■ YOUR GOAL
Repeat the listing word for word. No pictures belong in the copy.
[DATA SEGMENT — start]
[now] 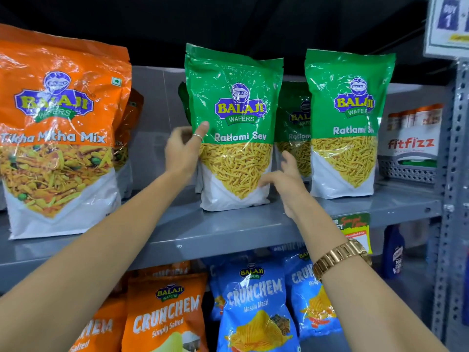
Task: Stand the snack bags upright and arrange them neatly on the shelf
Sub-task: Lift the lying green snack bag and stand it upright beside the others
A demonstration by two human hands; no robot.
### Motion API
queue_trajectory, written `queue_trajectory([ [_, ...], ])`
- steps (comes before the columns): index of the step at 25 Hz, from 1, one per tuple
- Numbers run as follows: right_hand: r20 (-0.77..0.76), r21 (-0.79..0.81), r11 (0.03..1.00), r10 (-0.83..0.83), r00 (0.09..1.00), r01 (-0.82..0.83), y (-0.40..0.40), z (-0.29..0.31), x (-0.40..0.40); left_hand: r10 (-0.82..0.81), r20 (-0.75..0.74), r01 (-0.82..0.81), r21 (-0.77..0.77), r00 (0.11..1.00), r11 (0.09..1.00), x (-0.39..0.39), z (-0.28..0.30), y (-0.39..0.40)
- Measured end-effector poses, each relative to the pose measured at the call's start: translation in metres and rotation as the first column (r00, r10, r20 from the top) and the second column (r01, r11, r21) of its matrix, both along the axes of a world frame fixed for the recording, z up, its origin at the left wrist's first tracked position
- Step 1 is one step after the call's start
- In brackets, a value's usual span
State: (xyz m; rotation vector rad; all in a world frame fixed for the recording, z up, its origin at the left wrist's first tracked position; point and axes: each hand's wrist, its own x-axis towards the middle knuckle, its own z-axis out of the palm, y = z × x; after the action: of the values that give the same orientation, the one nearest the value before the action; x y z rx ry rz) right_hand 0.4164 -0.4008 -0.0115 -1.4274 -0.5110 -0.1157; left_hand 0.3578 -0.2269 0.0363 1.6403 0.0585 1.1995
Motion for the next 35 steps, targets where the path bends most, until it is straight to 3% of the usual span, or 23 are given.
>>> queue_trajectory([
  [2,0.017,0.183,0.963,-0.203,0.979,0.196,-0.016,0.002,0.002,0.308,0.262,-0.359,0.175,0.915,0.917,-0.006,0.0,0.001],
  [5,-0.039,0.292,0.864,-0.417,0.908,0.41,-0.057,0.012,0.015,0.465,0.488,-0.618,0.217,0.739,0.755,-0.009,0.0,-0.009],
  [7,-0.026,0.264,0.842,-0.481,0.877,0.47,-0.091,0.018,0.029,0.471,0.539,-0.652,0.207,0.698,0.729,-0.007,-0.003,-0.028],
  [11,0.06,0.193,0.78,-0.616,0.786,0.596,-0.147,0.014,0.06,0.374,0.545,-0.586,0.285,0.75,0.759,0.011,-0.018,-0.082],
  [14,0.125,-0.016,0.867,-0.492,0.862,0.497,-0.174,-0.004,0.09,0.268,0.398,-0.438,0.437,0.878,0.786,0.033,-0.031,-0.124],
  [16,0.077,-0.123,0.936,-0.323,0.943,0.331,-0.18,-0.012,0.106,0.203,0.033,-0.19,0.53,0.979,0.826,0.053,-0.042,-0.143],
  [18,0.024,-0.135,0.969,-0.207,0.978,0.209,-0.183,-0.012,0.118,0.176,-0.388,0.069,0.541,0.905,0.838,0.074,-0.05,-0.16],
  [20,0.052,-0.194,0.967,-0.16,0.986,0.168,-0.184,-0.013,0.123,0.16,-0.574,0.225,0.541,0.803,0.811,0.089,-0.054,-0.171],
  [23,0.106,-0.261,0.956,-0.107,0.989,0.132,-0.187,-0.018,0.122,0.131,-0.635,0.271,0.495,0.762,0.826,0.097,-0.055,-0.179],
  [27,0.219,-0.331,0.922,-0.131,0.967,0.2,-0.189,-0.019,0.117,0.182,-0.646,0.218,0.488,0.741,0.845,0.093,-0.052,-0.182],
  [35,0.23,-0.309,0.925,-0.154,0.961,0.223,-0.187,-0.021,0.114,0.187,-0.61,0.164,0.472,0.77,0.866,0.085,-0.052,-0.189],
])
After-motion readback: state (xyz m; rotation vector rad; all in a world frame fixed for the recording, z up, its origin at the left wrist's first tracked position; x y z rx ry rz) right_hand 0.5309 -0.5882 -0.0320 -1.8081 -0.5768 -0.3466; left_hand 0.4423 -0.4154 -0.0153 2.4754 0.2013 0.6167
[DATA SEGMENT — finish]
■ ANSWER TO THIS TASK
[now] 
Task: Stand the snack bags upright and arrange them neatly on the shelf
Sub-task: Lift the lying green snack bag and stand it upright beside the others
A demonstration by two human hands; no robot.
### Motion API
queue_trajectory, written `queue_trajectory([ [_, ...], ])`
- steps (comes before the columns): index of the step at 25 Hz, from 1, one per tuple
- Numbers run as follows: right_hand: r20 (-0.77..0.76), r21 (-0.79..0.81), r11 (0.03..1.00), r10 (-0.83..0.83), r00 (0.09..1.00), r01 (-0.82..0.83), y (-0.40..0.40), z (-0.29..0.31), x (-0.40..0.40); left_hand: r10 (-0.82..0.81), r20 (-0.75..0.74), r01 (-0.82..0.81), r21 (-0.77..0.77), r00 (0.11..1.00), r11 (0.09..1.00), x (-0.39..0.39), z (-0.28..0.30), y (-0.39..0.40)
- Measured end-effector poses, each relative to the pose measured at the call's start: translation in metres and rotation as the first column (r00, r10, r20 from the top) and the second column (r01, r11, r21) of its matrix, both along the axes of a world frame fixed for the recording, z up, its origin at the left wrist's first tracked position
- Step 1 is one step after the call's start
- In brackets, a value's usual span
State: (xyz m; rotation vector rad; all in a world frame fixed for the recording, z up, its origin at the left wrist's first tracked position; point and axes: each hand's wrist, its own x-axis towards the middle knuckle, its own z-axis out of the palm, y = z × x; after the action: of the values that give the same orientation, the one nearest the value before the action; x y z rx ry rz) right_hand 0.4164 -0.4008 -0.0115 -1.4274 -0.5110 -0.1157; left_hand 0.3578 -0.2269 0.0363 1.6403 0.0585 1.1995
Motion for the next 35 steps, targets where the path bends most, until it is straight to 3% of the usual span, or 23 are given.
>>> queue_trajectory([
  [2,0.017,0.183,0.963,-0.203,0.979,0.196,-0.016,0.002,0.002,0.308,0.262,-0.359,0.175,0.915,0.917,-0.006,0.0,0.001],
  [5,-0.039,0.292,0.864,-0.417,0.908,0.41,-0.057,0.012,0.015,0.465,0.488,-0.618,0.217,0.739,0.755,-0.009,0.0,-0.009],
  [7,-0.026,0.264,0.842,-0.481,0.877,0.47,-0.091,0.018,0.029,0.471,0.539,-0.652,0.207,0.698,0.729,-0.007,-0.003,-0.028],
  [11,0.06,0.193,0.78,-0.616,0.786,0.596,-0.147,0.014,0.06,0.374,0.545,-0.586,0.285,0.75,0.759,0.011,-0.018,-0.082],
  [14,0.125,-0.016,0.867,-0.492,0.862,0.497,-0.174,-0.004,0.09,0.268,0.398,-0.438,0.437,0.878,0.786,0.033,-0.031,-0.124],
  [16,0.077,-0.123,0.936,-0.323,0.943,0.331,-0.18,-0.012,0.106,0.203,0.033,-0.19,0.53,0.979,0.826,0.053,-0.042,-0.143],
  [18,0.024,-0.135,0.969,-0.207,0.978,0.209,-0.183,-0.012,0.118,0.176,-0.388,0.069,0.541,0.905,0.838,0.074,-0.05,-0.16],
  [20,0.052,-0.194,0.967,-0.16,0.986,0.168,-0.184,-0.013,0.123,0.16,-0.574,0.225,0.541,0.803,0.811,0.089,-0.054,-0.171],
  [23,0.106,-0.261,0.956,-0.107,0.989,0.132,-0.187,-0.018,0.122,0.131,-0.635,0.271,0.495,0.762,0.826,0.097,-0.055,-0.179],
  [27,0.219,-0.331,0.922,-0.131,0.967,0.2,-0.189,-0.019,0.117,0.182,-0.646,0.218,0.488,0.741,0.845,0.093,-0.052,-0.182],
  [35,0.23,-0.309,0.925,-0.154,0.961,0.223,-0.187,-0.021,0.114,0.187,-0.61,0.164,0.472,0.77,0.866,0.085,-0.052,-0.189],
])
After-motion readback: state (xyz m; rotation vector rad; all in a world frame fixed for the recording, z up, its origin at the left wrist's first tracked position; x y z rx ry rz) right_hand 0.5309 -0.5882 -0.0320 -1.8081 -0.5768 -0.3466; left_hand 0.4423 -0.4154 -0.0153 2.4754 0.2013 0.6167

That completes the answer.